RECORDS FOR PROCESSING START
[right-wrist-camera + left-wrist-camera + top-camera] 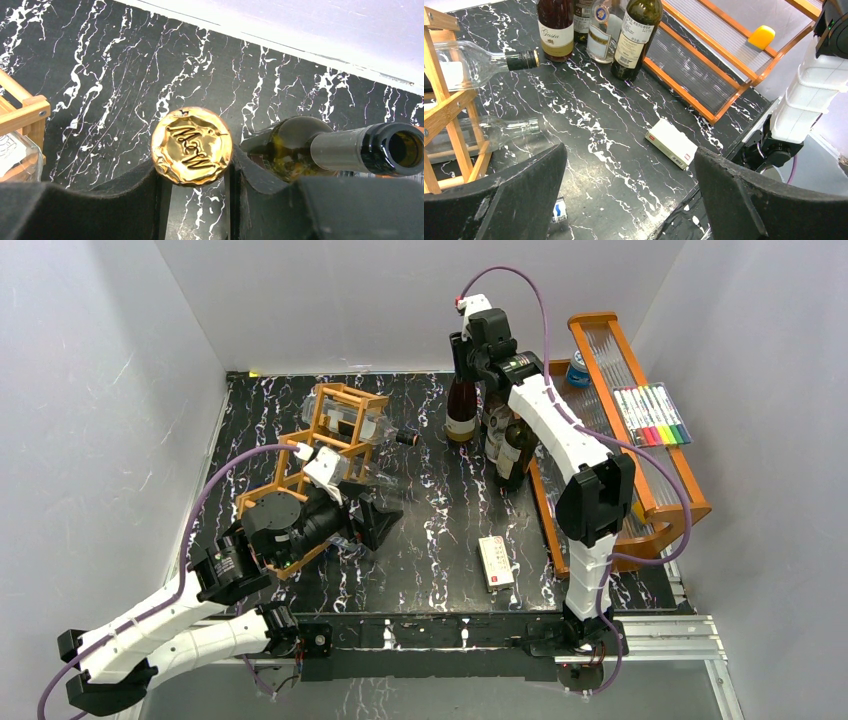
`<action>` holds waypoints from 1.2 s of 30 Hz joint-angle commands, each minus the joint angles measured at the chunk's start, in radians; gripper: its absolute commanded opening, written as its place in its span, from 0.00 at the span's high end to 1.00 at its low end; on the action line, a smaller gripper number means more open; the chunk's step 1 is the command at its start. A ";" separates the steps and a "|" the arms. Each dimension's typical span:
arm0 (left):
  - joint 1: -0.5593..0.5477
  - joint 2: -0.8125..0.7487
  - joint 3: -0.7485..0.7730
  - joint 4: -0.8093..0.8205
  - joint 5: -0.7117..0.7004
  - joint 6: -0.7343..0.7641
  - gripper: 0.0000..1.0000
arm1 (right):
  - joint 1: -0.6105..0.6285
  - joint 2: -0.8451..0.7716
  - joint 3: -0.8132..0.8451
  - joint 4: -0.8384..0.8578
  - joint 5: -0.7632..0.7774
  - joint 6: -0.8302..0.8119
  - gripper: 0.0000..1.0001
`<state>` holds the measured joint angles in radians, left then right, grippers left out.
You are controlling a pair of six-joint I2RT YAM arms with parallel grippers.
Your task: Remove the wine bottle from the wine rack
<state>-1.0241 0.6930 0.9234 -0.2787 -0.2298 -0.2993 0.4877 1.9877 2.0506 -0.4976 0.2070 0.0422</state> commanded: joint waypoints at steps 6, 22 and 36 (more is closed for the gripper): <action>-0.004 -0.007 0.039 -0.009 -0.026 0.010 0.02 | -0.016 -0.077 0.002 0.331 0.026 -0.031 1.00; -0.004 -0.023 0.025 -0.020 -0.041 0.012 0.02 | -0.015 -0.174 0.035 0.175 -0.016 0.012 0.02; -0.004 -0.057 0.008 -0.008 -0.100 0.012 0.02 | 0.094 -0.532 -0.553 0.209 -0.498 0.198 0.02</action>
<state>-1.0245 0.6590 0.9249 -0.2958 -0.2882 -0.2958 0.5220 1.4712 1.6203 -0.3397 -0.1417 0.2008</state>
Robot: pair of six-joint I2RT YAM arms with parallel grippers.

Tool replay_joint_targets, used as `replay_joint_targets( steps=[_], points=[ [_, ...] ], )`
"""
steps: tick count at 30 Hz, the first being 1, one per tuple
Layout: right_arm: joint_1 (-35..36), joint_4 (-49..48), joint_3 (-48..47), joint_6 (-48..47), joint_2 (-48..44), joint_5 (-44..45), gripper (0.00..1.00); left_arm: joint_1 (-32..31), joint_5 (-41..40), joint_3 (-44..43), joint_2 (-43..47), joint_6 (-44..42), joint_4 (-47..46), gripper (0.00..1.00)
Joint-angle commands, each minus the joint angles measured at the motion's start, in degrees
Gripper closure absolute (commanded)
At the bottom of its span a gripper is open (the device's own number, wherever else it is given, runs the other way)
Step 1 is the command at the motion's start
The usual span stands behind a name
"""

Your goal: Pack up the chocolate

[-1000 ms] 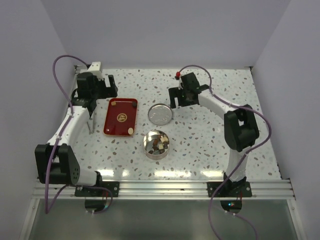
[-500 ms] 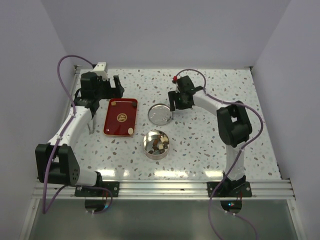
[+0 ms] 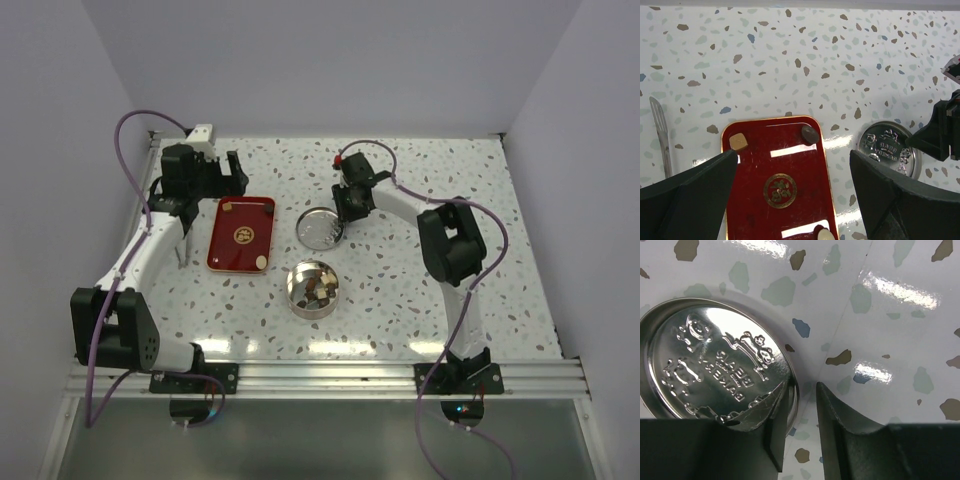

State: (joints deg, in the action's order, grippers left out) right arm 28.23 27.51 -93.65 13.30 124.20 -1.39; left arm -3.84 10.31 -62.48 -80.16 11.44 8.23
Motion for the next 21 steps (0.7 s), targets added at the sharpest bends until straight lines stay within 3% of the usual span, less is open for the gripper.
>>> replay_joint_targets(
  steps=[1,4,5,10,14,21],
  points=[
    [0.07,2.20,-2.77,0.32,0.60,1.30,0.69,-0.12,0.59,-0.80,0.88,0.60,-1.46,0.00],
    [0.07,2.20,-2.68,0.50,0.95,1.30,0.79,-0.12,0.77,-0.72,0.88,0.51,-1.37,0.00],
    [0.16,2.29,-2.60,0.41,1.04,1.30,0.88,-0.12,1.46,-0.54,0.88,0.42,-1.37,0.00],
    [0.16,2.99,-2.60,-0.11,1.13,1.04,0.99,-0.12,5.42,0.43,1.15,1.21,-3.83,0.00],
    [0.16,1.33,-1.19,-0.20,-1.58,0.25,1.00,-1.35,13.13,3.84,0.97,3.76,-10.40,0.02],
    [0.07,-0.17,-0.66,1.11,-7.91,-1.43,1.00,-4.42,18.61,5.52,-2.89,7.63,-17.01,0.03]
  ],
)
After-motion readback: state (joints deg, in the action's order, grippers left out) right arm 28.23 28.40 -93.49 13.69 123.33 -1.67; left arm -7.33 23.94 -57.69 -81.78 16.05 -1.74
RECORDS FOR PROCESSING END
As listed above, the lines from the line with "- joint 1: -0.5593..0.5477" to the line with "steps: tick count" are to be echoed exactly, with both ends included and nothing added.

• [SOLUTION FOR THIS TASK]
  - joint 1: -0.5593..0.5477
  - joint 2: -0.8125..0.7487
  - joint 3: -0.7485..0.7730
  - joint 4: -0.8093..0.8205
  - joint 5: -0.7117..0.7004
  - joint 6: -0.7343..0.7641
  - gripper: 0.0000..1.0000
arm1 (right):
  - joint 1: -0.6105..0.6285
  - joint 2: -0.8451..0.7716
  - joint 3: -0.8132..0.8451
  - joint 4: -0.8384..0.8578
  - joint 5: -0.7632..0.7774
  - joint 6: -0.8302..0.8119
  - gripper: 0.0000..1.0001
`<state>` holds the measured joint angles in radians, left then right, grippers left out.
You are controlling a pair of six-joint I2RT YAM arms with parallel grippers.
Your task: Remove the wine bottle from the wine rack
<state>-1.0241 0.6930 0.9234 -0.2787 -0.2298 -0.2993 0.4877 1.9877 2.0506 -0.4976 0.2070 0.0422</state> commanded: joint waypoints at steps 6, 22 and 36 (more is closed for the gripper): <action>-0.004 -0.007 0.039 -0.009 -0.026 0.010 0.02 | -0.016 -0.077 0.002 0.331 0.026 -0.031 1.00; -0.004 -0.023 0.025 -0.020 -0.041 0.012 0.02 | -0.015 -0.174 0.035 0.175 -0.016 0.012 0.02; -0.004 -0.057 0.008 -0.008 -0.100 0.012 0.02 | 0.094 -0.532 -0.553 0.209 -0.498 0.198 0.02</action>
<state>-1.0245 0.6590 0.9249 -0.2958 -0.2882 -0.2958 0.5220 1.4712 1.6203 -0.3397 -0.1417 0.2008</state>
Robot: pair of six-joint I2RT YAM arms with parallel grippers.

Tool replay_joint_targets, used as `replay_joint_targets( steps=[_], points=[ [_, ...] ], )`
"""
steps: tick count at 30 Hz, the first being 1, one per tuple

No further output is needed here.